> [WHAT TO DO]: Your reply should consist solely of the number of lines in the data that contain "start".

> [Data items]:
┌────────

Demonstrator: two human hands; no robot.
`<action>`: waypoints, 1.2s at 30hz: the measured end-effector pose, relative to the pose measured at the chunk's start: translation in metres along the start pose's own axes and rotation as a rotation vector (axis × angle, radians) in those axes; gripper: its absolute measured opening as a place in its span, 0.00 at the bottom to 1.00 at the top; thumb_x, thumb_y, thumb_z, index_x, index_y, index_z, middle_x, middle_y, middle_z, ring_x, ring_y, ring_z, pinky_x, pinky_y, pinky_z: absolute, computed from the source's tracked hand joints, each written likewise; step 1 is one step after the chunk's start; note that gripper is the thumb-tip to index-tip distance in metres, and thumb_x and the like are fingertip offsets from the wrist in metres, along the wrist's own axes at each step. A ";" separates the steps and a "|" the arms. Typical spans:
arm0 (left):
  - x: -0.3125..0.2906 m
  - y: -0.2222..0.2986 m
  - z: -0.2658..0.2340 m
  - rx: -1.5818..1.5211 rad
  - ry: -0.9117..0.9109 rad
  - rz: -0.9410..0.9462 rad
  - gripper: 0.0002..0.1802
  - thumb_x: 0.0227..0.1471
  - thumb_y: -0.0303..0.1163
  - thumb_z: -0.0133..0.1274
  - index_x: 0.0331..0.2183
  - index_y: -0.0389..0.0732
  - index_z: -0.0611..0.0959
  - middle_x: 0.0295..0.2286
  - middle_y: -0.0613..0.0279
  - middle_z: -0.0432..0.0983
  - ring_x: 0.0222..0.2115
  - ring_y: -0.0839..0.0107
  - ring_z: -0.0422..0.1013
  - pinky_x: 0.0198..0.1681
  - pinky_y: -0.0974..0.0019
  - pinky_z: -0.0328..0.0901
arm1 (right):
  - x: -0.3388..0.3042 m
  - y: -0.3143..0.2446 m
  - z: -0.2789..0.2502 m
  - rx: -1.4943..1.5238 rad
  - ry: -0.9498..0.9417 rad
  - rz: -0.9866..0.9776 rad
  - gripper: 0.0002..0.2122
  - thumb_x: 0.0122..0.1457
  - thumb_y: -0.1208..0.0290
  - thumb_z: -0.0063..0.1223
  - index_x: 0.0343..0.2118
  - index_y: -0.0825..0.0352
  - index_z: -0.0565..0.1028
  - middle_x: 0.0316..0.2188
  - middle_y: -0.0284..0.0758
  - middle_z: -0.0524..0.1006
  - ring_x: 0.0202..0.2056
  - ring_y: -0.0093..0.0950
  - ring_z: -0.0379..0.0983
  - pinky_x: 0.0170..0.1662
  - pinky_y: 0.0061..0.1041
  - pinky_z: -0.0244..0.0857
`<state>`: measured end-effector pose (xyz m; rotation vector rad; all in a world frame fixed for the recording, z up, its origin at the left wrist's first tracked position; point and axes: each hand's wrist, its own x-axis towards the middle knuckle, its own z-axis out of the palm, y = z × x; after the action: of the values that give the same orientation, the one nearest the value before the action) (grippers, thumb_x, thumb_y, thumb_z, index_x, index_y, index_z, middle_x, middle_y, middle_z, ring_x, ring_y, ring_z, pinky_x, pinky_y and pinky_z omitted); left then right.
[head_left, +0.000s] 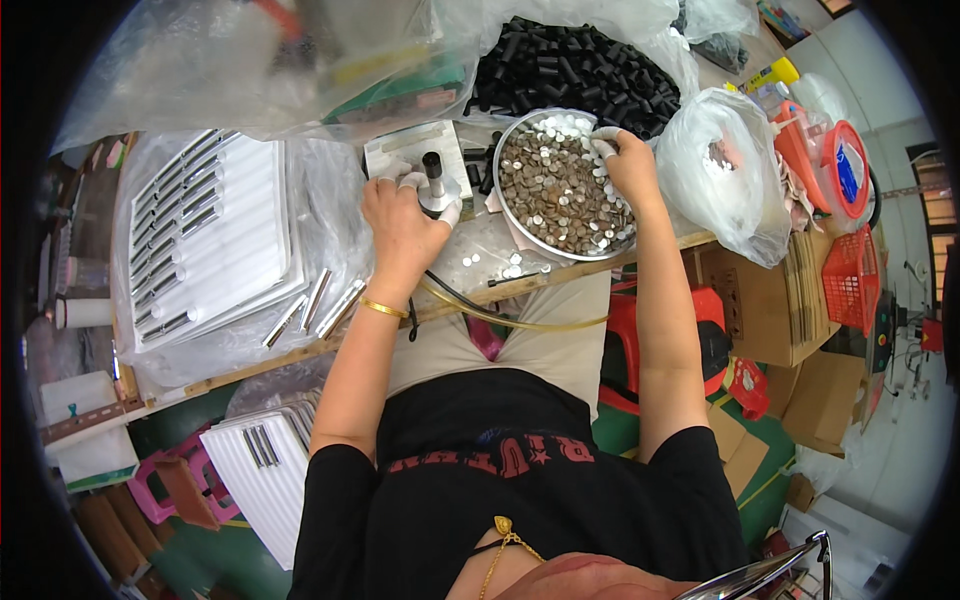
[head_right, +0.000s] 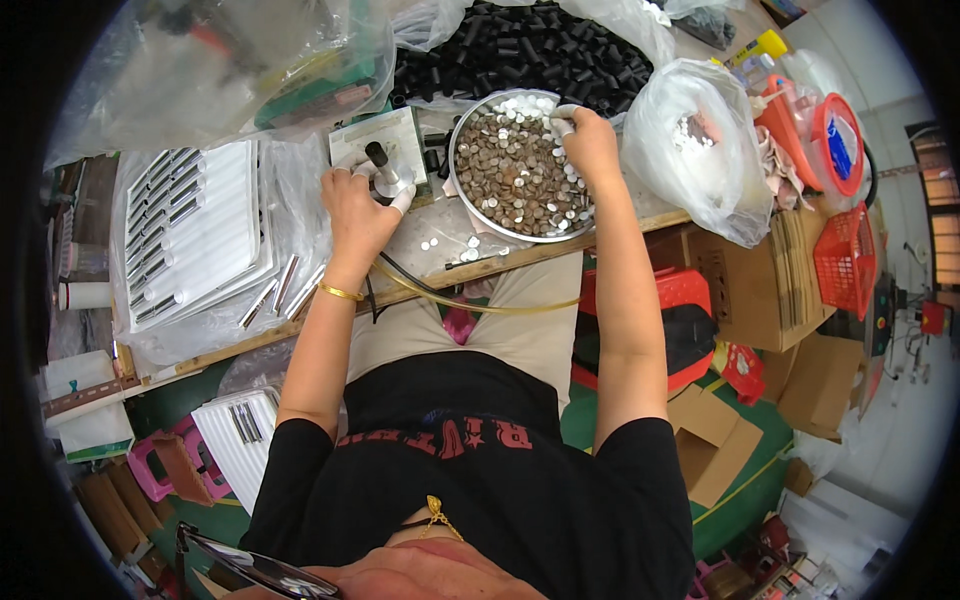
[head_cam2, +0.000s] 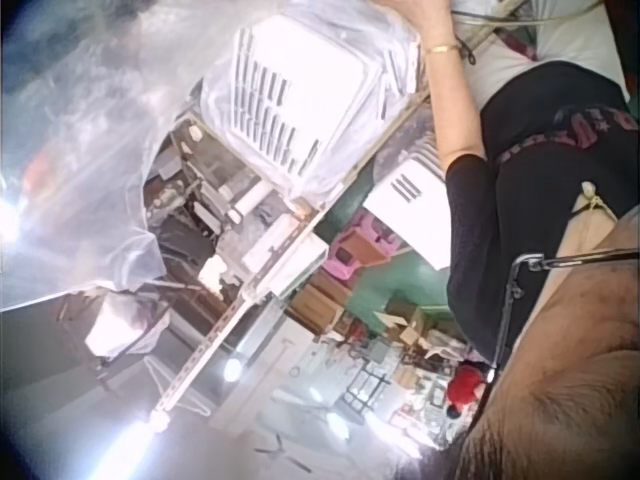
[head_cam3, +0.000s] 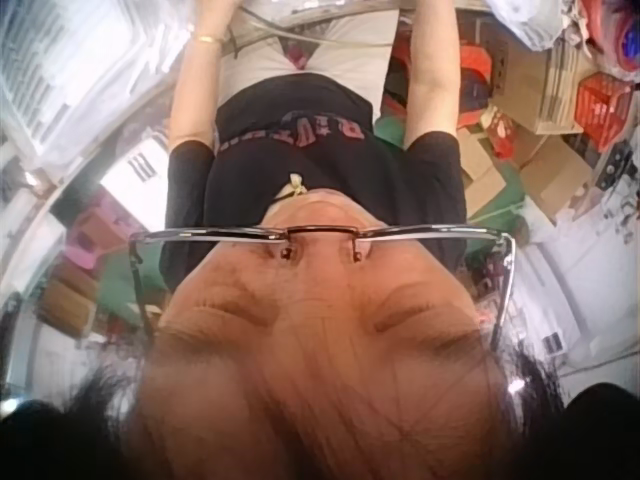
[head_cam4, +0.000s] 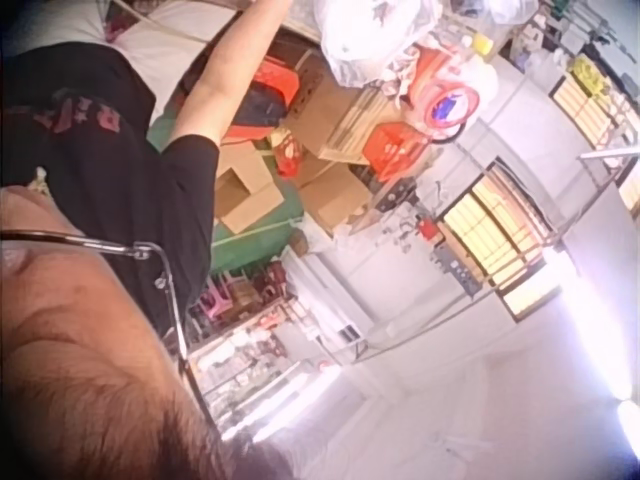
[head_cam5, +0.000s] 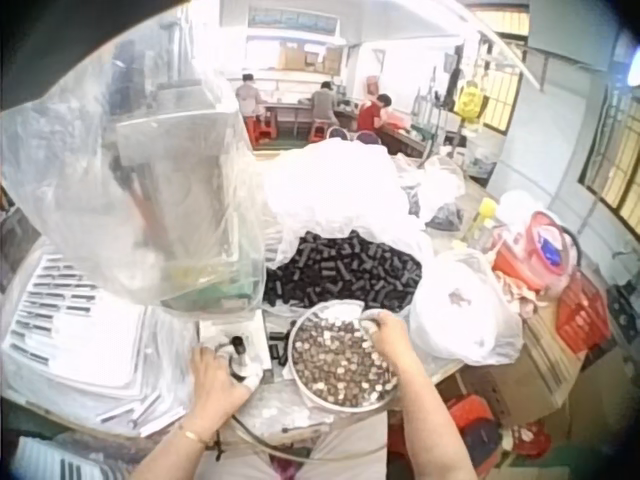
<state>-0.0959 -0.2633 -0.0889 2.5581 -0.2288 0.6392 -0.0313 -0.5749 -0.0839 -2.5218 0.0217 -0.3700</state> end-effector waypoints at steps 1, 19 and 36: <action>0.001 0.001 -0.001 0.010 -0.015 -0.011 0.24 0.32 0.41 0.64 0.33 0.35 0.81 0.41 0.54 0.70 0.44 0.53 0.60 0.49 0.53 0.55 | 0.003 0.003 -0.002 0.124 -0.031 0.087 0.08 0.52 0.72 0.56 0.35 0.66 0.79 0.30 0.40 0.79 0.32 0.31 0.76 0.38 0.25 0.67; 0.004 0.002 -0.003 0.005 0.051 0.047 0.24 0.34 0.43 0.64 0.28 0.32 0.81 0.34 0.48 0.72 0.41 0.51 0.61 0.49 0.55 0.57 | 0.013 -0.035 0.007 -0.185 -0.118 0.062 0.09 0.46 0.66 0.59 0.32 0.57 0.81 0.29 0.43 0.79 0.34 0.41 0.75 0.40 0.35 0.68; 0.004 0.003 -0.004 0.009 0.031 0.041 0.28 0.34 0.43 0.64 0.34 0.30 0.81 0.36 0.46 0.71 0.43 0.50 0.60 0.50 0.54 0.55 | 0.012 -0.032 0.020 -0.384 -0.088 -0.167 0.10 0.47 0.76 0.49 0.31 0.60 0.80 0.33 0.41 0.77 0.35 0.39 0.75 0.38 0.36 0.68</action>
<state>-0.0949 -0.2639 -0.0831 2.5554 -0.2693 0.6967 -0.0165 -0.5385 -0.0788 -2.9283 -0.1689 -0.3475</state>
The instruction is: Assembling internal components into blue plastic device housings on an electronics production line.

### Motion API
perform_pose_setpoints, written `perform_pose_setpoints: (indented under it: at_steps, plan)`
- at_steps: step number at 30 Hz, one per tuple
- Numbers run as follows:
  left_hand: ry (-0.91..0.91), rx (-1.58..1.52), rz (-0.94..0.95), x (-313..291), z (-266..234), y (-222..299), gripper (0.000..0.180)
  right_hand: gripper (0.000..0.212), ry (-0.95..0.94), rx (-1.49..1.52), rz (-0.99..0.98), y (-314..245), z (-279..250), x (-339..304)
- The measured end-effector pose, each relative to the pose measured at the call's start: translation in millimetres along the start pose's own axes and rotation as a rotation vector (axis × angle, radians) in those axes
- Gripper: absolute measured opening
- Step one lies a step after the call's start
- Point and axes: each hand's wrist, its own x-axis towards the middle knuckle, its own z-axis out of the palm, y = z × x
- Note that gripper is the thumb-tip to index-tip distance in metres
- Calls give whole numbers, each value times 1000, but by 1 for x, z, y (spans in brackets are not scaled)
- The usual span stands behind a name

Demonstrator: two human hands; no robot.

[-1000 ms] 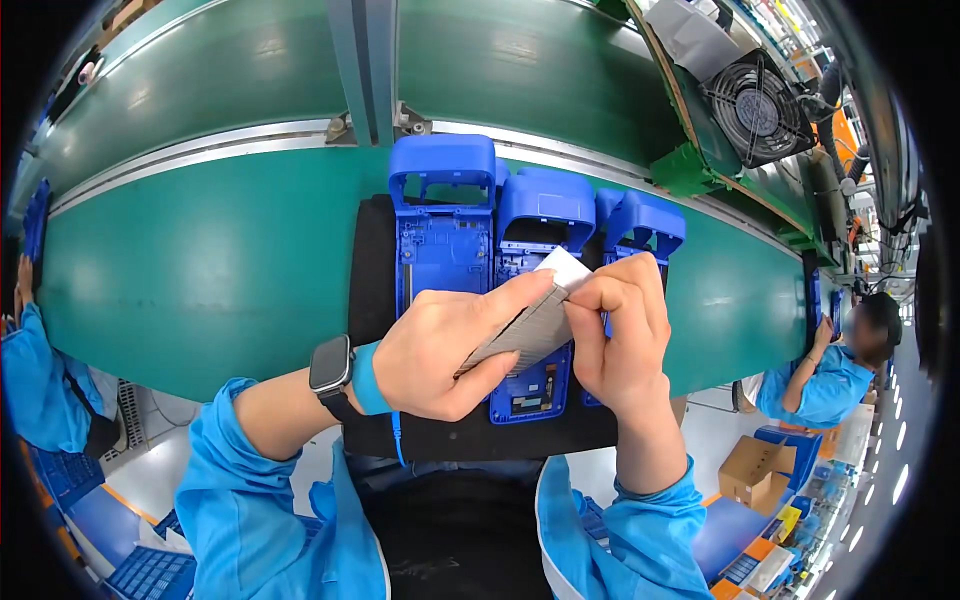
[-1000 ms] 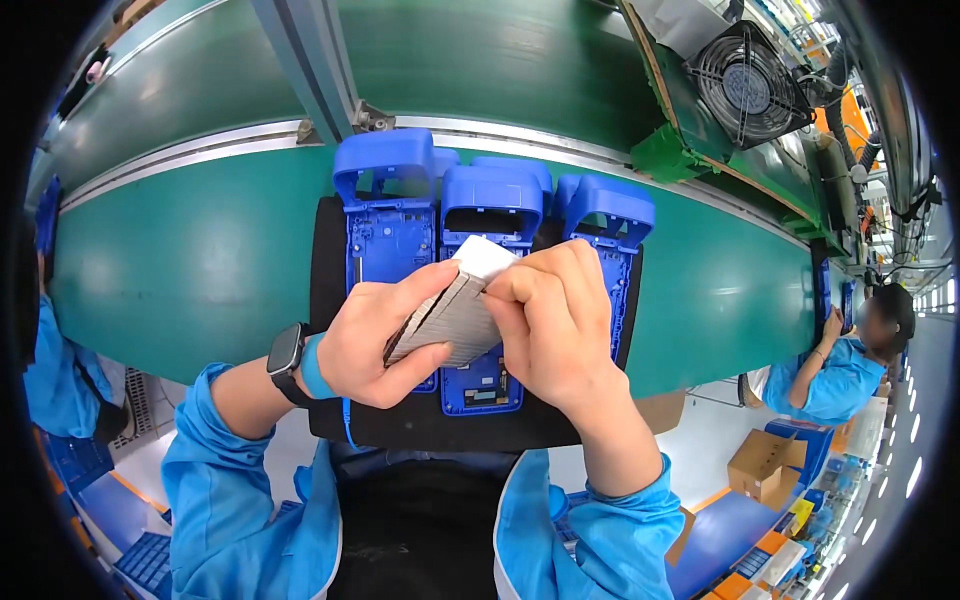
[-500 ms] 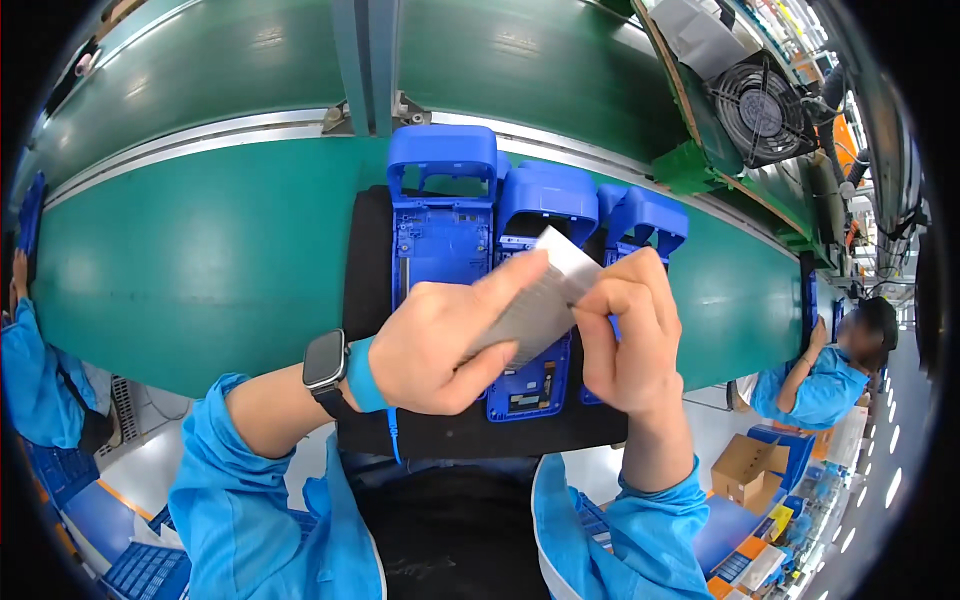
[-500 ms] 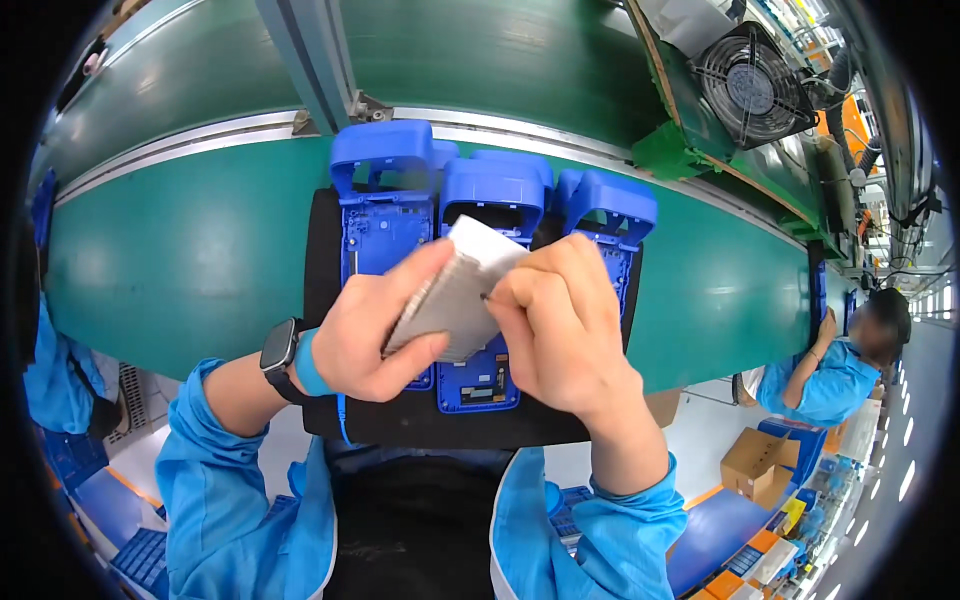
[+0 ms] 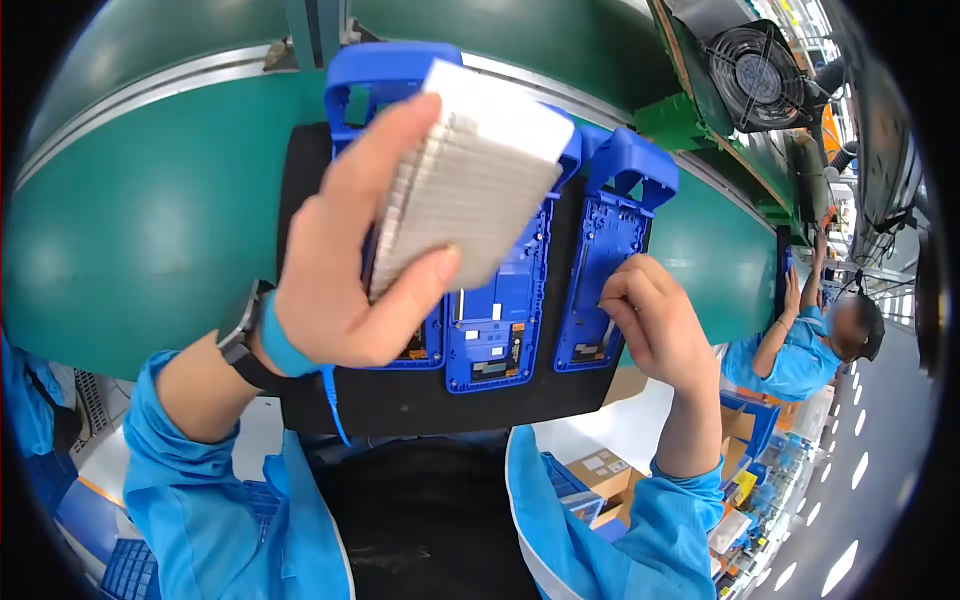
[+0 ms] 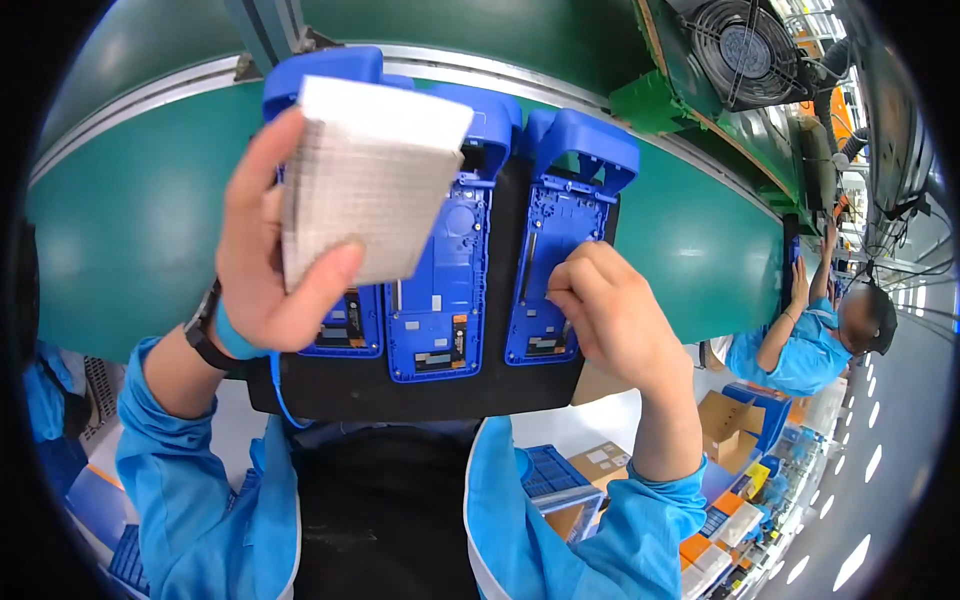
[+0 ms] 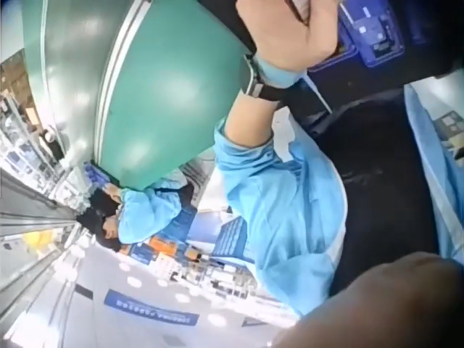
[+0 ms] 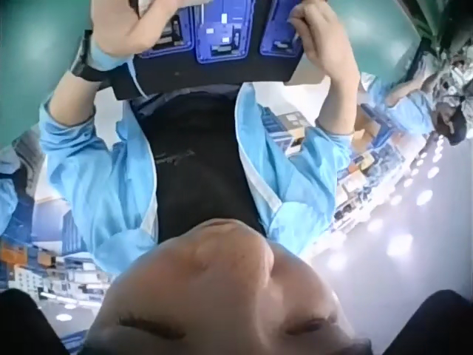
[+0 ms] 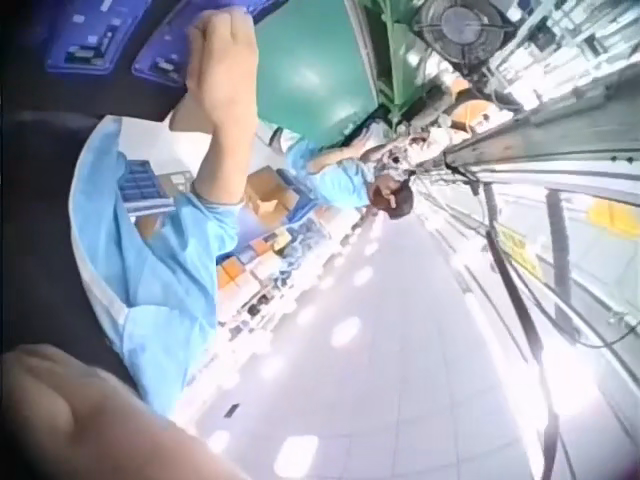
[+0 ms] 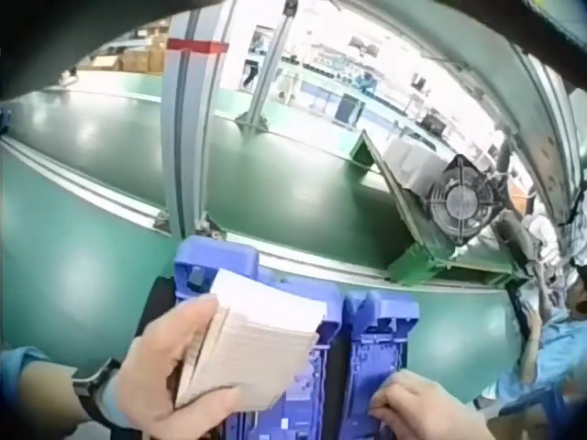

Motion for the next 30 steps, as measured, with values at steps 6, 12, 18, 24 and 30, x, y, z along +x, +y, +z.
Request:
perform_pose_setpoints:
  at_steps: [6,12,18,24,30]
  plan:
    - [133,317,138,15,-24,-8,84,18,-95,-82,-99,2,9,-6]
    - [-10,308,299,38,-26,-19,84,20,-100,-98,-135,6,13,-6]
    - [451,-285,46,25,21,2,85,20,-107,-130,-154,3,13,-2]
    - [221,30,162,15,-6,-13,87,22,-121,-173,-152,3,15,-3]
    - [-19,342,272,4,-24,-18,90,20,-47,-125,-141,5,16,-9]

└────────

> [REPLY TO THE TASK]: 3